One line at a time, check the entries below for the word "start", and copy each line that has it.
* * *
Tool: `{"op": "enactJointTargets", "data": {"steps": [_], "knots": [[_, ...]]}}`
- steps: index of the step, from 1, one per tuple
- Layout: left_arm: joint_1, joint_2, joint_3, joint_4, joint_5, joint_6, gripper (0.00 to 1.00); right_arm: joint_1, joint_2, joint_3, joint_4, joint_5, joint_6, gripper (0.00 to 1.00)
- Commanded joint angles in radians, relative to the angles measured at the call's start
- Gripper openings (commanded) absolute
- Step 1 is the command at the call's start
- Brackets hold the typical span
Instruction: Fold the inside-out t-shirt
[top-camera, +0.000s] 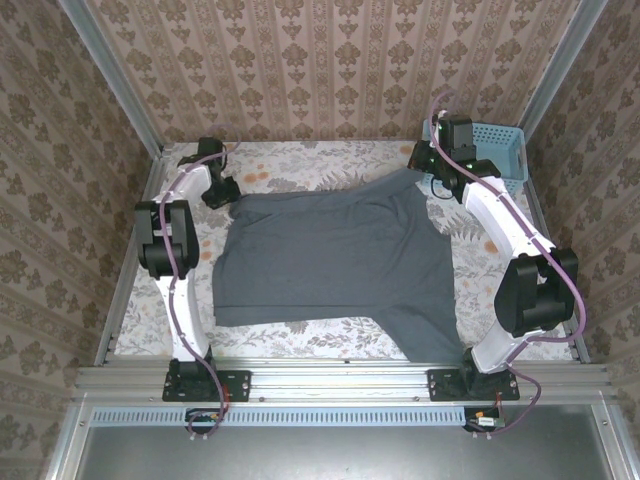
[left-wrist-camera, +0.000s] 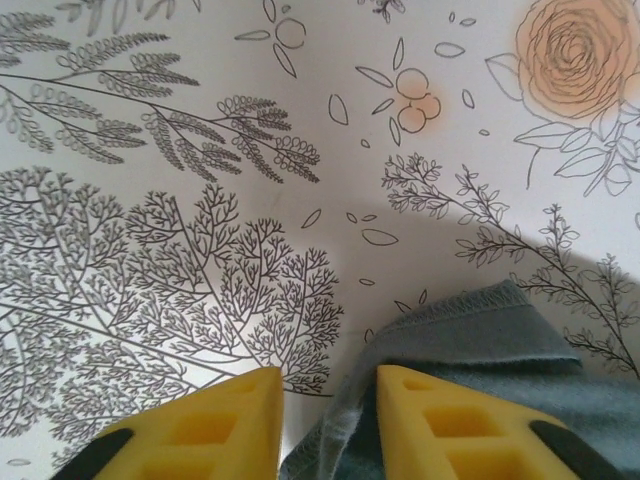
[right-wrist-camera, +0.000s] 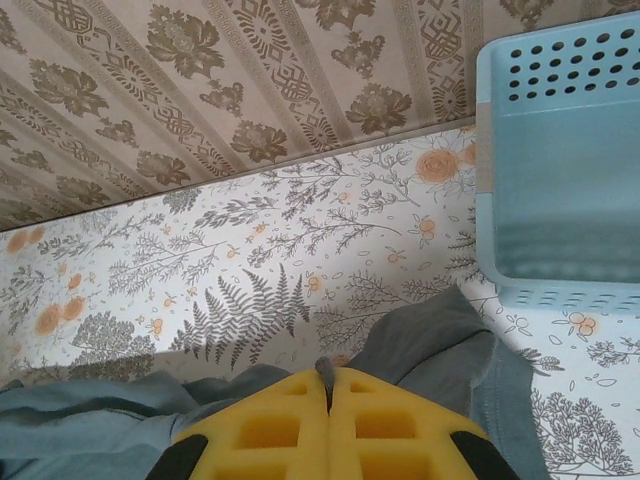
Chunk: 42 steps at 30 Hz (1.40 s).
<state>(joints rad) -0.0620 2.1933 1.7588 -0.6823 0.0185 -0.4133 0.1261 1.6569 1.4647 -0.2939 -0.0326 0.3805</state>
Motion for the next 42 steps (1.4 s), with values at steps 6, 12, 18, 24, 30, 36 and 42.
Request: {"op": "enactJointTargets", "data": {"steps": [6,12,18,24,30,36,42], "knots": [[-0.004,-0.003,0.007,-0.045,0.033,0.021,0.39,-0.009,-0.005,0.006,0.006,0.025,0.0,0.0],[0.003,0.011,0.021,-0.051,0.03,0.012,0.2,-0.012,-0.003,0.011,-0.003,0.039,0.0,0.0],[0.042,-0.079,-0.012,0.011,0.157,-0.035,0.0,-0.043,-0.002,0.039,-0.004,0.049,0.009,0.0],[0.159,-0.277,-0.228,0.412,0.557,-0.237,0.0,-0.072,0.031,0.142,-0.015,0.061,-0.01,0.0],[0.227,-0.411,-0.409,0.714,0.731,-0.414,0.0,-0.113,0.041,0.19,-0.03,0.068,0.012,0.0],[0.267,-0.493,-0.519,0.835,0.75,-0.51,0.0,-0.133,0.025,0.167,-0.032,0.071,0.02,0.0],[0.3,-0.524,-0.608,1.047,0.806,-0.635,0.0,-0.151,-0.001,0.149,-0.018,0.05,0.035,0.0]]}}
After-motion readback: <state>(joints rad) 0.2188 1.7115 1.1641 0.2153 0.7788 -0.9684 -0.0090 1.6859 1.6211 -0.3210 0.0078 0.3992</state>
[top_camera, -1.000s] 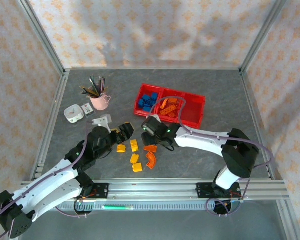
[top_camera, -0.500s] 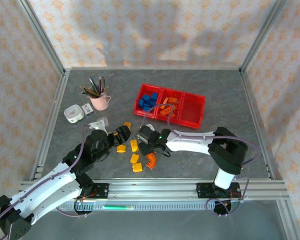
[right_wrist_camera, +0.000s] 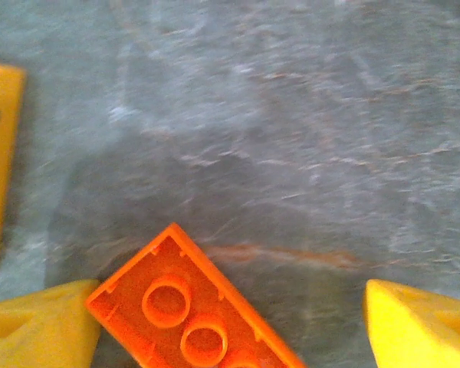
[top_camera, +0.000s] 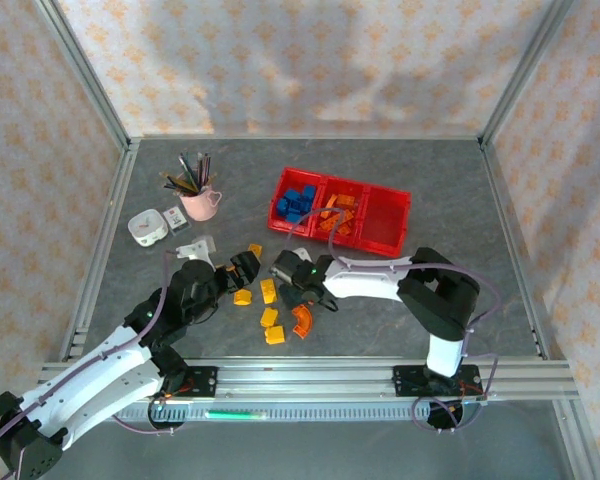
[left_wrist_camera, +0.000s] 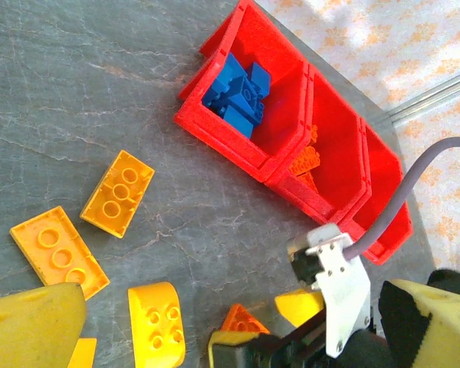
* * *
RESPONSE BOX =
- Commanded joint angles in radians, relative to the angles measured at the call's start
- Step 1 is the command at the call's start

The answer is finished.